Published: May 4, 2017

Publication: American Enterprise Institute

(Tim Muris is a Foundation Professor of Law at George Mason University’s Antonin Scalia Law School, Senior Counsel at Sidley Austin LLP, and was chair of the U.S. Federal Trade Commission from 2001 to 2004. He published a report with the American Enterprise Institute titled “Bipartisan Patent Reform and Competition Policy.” A summary appears here.)

 

Innovation vs. Stifled Competition

As an academic, a government official, and an industry adviser for several decades, I have marveled at how a vibrant U.S. patent system boosts our economy—and leads the world—with technological creativity, innovation, and growth.

At the same time, I have seen bad actors abuse the patent system in ways that stifle competition in the smartphone industry and extort unearned “royalties.”

The FTC, under my direction, began an analysis of the patent system in 2001. Since then, with the participation and bipartisan support of others in government, the courts, and the private sector, the patent system has improved—but more work remains to be done.

 

Problems From a ‘Thicket’ of Patents

In a recently completed analysis of patent reform and competition policies, I noted how more than 250,000 patents may be used in the production of a smartphone. Patents, of course, have numerous benefits for patent holders. But while patents are granted for significant innovations— a large number of patents with little inventive value have also been granted.

Proliferation of these weak patents creates three major problems. First, to develop commercially viable products relying on industry standards, manufacturers can become locked in to using weak patents claimed essential for the standard. Evan a valid patent, once locked into a standard, can demand royalties in excess of inventive value.

Second, innovation is taxed improperly as holders of the weak patents exploit the system’s weaknesses to demand royalties that do not reflect inventive value.

And third, as our legal system has been unable to cope adequately with a thicket of patents, many of them weak, companies have resorted to the defensive and expensive accumulation of patent portfolios to defend themselves against infringement suits and countersuits.

It’s an arms race. It’s largely unfair. And it has little to do with innovation.

 

Patent Reform

In industries in which interoperability or comparability is important—for example, telephony, computers, and other technology products—the ability of competing products from multiple manufacturers to work seamlessly with one another generates substantial benefits.

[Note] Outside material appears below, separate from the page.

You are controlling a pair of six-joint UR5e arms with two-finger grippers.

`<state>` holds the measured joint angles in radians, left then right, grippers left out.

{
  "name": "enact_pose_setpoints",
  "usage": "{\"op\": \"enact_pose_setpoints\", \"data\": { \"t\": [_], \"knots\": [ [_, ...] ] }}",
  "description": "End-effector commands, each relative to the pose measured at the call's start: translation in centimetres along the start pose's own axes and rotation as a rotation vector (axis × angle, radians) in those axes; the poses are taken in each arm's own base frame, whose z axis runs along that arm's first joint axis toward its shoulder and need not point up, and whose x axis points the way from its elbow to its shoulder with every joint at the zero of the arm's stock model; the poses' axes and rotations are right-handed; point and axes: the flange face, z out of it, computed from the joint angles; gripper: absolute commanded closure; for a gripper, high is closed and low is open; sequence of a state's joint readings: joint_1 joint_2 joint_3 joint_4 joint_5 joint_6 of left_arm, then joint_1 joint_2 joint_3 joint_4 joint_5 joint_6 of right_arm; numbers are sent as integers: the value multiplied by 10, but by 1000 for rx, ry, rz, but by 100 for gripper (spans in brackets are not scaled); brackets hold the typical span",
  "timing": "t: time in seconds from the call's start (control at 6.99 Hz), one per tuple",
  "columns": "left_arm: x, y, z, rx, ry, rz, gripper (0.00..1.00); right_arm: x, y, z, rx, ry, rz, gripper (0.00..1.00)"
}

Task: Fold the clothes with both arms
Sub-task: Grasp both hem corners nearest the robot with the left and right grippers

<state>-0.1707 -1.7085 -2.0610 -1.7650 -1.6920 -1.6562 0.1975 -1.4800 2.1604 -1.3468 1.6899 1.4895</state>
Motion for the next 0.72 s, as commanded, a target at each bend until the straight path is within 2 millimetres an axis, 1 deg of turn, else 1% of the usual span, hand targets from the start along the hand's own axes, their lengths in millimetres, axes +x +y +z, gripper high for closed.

Patent holdup hinders these benefits. Even a patent with little, incremental inventive value can be used to hold up an entire industry if incorporated into a standard and difficult-to-avoid ex post.

Concern about the adverse effects of patent holdup has led to renewed interest in understanding the system’s benefits and costs. Ideal reform, of course, would strengthen patents when they encourage innovation and make patent enforcement more difficult for weak patents.

Making progress, the courts and Congress now recognize how the system’s benefits and costs differ by industry. U.S. law is also moving to keep patents strong for inventions and industries in which the system works well, while making patents much less plaintiff friendly when the benefits do not outweigh the costs.

Still, more progress is needed.

 

The Antitrust Argument

 It’s not just about patent reform.

In a positive step, antitrust cases have attacked anticompetitive conduct related to patents included in industry standards, violations of standard setting organization (SSO) patent policies, and FRAND commitments.

For industry standards with interoperability, competition between different technological approaches ends once an SSO selects a particular technology to develop a standard. At that point, the industry becomes “locked in” and an owner of the selected technology can demand licensing fees beyond what is reflected in the inventive value of the patent.

This kind of behavior can be anti-competitive, allowing monopolies in technology markets. And the existing case law agrees.

In Broadcom v. Qualcomm, the court found that allegations of misconduct during standard setting presented an antitrust claim. Part of the case involved an allegation that technology owned by Qualcomm would not have been included in the standard setting process had it not been for the FRAND commitments the company had made.

There are multiple cases involving Qualcomm: the Taiwanese government fined Qualcomm more than $700 million on competition grounds. The company has been fined for competition violations in South Korea—and has paid a fine in China. Qualcomm is currently embroiled in a suit filed by the U.S. Federal Trade Commission over its licensing practices.

All of these enforcement actions are based at least in part on how Qualcomm licenses its patents deemed essential to certain smartphone standards.